(Stored entries)
-- Opening Marker --

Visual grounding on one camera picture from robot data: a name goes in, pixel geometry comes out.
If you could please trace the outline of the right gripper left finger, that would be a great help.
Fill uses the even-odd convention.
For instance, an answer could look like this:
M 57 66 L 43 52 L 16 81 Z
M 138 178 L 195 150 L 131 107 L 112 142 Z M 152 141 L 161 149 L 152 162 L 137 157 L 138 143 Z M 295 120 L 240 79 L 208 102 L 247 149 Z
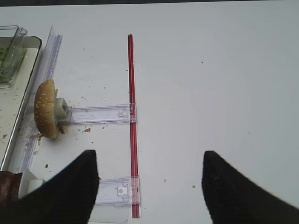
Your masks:
M 85 150 L 61 172 L 0 210 L 2 224 L 86 224 L 98 193 L 97 155 Z

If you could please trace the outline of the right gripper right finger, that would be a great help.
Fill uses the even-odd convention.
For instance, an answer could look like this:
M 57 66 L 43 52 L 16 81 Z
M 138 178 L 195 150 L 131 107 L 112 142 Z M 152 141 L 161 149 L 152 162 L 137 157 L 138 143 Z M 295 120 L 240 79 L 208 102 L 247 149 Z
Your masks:
M 203 197 L 214 224 L 297 224 L 298 208 L 270 194 L 215 151 L 206 151 Z

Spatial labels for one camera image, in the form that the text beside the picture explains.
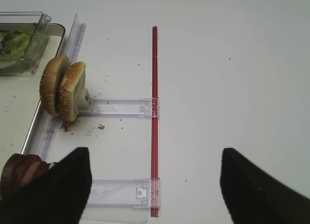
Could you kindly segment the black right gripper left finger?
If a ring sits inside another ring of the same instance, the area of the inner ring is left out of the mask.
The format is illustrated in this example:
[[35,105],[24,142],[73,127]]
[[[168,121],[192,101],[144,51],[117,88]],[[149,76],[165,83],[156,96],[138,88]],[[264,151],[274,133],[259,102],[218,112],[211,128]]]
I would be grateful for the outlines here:
[[2,224],[77,224],[92,185],[88,148],[76,148],[16,193],[0,198]]

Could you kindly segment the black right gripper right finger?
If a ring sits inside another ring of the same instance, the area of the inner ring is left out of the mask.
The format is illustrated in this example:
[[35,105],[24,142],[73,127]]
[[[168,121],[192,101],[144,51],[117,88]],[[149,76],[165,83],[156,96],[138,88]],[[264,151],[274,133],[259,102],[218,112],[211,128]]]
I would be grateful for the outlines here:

-- Closing Marker --

PROBLEM REQUIREMENTS: Omit the pictures; restate every entry word for word.

ANSWER TO THE PROBLEM:
Visual grounding on one camera picture from robot data: a name goes in, pixel geometry comes out.
If you could please trace the outline of the right gripper left finger, that would be a great help.
Fill uses the even-odd convention.
For instance, an answer could look like this:
M 57 66 L 43 52 L 16 81 Z
M 138 178 L 195 150 L 131 107 L 112 142 Z M 152 141 L 161 149 L 152 162 L 137 157 L 138 143 Z M 295 120 L 240 79 L 208 102 L 247 149 Z
Your masks:
M 85 150 L 61 172 L 0 210 L 2 224 L 86 224 L 98 193 L 97 155 Z

If you could please trace the outline of the right gripper right finger, that would be a great help.
Fill uses the even-odd convention.
For instance, an answer could look like this:
M 57 66 L 43 52 L 16 81 Z
M 138 178 L 195 150 L 131 107 L 112 142 Z M 152 141 L 161 149 L 152 162 L 137 157 L 138 143 Z M 295 120 L 240 79 L 208 102 L 247 149 Z
Your masks:
M 203 197 L 214 224 L 297 224 L 298 208 L 270 194 L 215 151 L 206 151 Z

Spatial labels for one camera image, in the form that the text beside the picture explains.
Could you kindly segment the black right gripper left finger?
If a ring sits inside another ring of the same instance, the area of the inner ring is left out of the mask.
The format is illustrated in this example:
[[35,105],[24,142],[73,127]]
[[[168,121],[192,101],[144,51],[117,88]],[[149,76],[165,83],[156,96],[138,88]],[[264,151],[274,133],[259,102],[218,112],[211,128]]]
I would be grateful for the outlines here:
[[2,224],[77,224],[92,185],[88,148],[76,148],[16,193],[0,198]]

Could you kindly segment the black right gripper right finger?
If a ring sits inside another ring of the same instance, the area of the inner ring is left out of the mask.
The format is illustrated in this example:
[[35,105],[24,142],[73,127]]
[[[168,121],[192,101],[144,51],[117,88]],[[149,76],[165,83],[156,96],[138,88]],[[264,151],[274,133],[259,102],[218,112],[211,128]]]
I would be grateful for the outlines here:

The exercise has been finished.